# An Experiment On Body Language



## MJS (Jan 11, 2012)

[yt]gQYEaeQAyIM&feature=youtu.be[/yt]

Came across this clip with Lee Morrison.  He conducts an experiment with people and their body language to determine who is more at risk of being a victim.

Thoughts?


----------



## Chris Parker (Jan 11, 2012)

Very interesting, albeit slightly flawed. Well, maybe not "slightly"...


----------



## MJS (Jan 11, 2012)

Chris Parker said:


> Very interesting, albeit slightly flawed. Well, maybe not "slightly"...



Well, you have my attention.  I'm interested in hearing more.


----------



## Chris Parker (Jan 11, 2012)

Ha, it's 4:30am here, Mike, I'll let you know tomorrow... besides, I don't want to spoil it for those that haven't watched it, so I'm going to give people a chance to view it first.


----------



## WingChunIan (Jan 12, 2012)

Interesting vid. Whilst body language is hugely important the red dots don't make for a good measure. Profiling is based upon appearance not just body language, it includes the way you dress, hairstyle, facial expressions, eye contact and visual awareness, the way you talk, your gender and physical size as well as silly things like are you wearing headphones or a hood. The other factor is the motive for the assault if its robbery then daft stuff like lots of bling or carrying your ipad etc on display are asking for trouble. The final thing for me is awareness and being able to spot the threats before they get close enough to become a danger, most acts of random violence are ambush attacks. Just because you look like a lamb to slaughter doesn't mean you have to act like one.


----------



## Buka (Jan 12, 2012)

That was an interesting video. I would like to see that documentary in it's entirety.


----------



## Chris Parker (Jan 12, 2012)

Okay, issues with the clip. Unlike Ian, I'm not phased by the sole usage of wire-frame body language as an indicator, if that is the aim of the experiment (although I do, of course, agree that there are a large number of other factors involved). The issues instead lie in the set up of the entire thing, from the selection of the viewers to the "solution" provided.

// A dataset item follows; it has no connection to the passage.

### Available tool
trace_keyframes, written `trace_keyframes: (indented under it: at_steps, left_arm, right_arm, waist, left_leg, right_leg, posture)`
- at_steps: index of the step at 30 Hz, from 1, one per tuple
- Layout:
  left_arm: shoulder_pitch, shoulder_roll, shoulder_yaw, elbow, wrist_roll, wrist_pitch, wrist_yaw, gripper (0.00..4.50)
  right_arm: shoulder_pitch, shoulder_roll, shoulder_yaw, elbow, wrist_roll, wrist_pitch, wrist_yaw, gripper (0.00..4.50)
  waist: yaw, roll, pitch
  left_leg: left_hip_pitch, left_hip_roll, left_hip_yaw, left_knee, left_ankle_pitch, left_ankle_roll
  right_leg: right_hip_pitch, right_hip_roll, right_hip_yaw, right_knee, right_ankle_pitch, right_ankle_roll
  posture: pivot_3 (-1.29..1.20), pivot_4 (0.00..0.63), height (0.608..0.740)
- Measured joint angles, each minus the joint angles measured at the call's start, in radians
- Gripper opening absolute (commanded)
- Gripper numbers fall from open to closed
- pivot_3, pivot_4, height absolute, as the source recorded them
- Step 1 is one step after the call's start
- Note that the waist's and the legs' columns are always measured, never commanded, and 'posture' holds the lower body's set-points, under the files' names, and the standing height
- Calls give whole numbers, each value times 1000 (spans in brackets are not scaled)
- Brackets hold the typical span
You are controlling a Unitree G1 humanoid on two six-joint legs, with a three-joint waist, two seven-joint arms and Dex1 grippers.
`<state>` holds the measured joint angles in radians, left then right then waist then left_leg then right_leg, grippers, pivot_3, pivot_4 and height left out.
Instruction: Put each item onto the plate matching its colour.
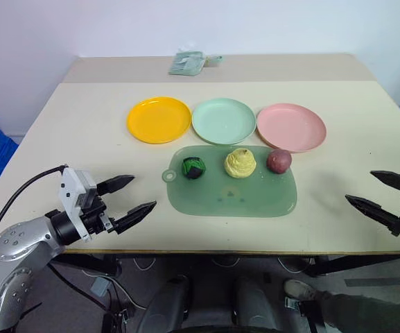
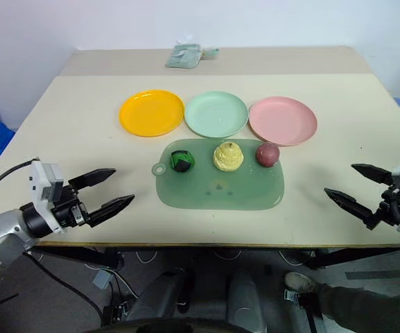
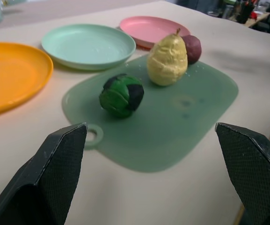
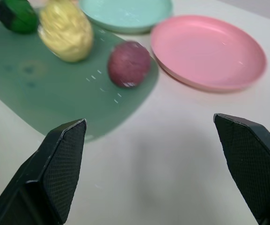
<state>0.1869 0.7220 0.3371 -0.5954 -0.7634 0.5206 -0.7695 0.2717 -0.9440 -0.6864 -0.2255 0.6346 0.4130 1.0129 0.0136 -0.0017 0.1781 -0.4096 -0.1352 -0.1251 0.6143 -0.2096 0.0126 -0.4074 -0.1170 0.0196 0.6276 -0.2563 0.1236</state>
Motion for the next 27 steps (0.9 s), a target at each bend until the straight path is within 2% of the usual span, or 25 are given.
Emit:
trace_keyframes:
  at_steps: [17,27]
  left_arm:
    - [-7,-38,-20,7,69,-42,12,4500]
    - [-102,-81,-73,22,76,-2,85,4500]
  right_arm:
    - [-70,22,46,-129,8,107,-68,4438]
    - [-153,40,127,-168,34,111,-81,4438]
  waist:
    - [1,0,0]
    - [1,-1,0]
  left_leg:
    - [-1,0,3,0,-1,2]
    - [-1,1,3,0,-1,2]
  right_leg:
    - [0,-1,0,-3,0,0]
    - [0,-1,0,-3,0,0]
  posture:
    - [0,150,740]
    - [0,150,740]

The first guys are bouncers, so they're used to not looking for victims, but for those that will start trouble. Regardless, they didn't do too bad (the gender bias I found interesting... when I watched the second wire-frame, my first thought was that it was a girl. These guys noticed the hip movement, and said "this guys got a swagger, almost feminine hip movement"... come on, guys, there was no indication it was a guy!), and were easily accurate in their selection of the assault victim. Good, fair enough, nice and easy. So far so good, we might think... but we'll come back to that.

The next scene is the "training", where the victim was put through an almost RBSD seminar, including getting him to strike things hard, and correcting what they could about his awareness and body language, over 4 hours. They pushed him past a few social boundaries, and had what they would probably consider a fair amount of success. That was followed by having David (the victim) again filmed with motion capture reflectors, and to then have that clip shown to a new group of viewers, this time a group of boxers, with 7 out of the 10 picking the 4th person, and the other three picking David. 

Which is where it all falls apart. Completely.

The boxers, like the bouncers, are not street fighters, predators, or criminals. They are, instead, boxers. I know, shocking, huh? What does that mean? Well, it means that what they look for in terms of someone to fight isn't going to be the same thing that a criminal/street predator would. And that showed completely in their choices.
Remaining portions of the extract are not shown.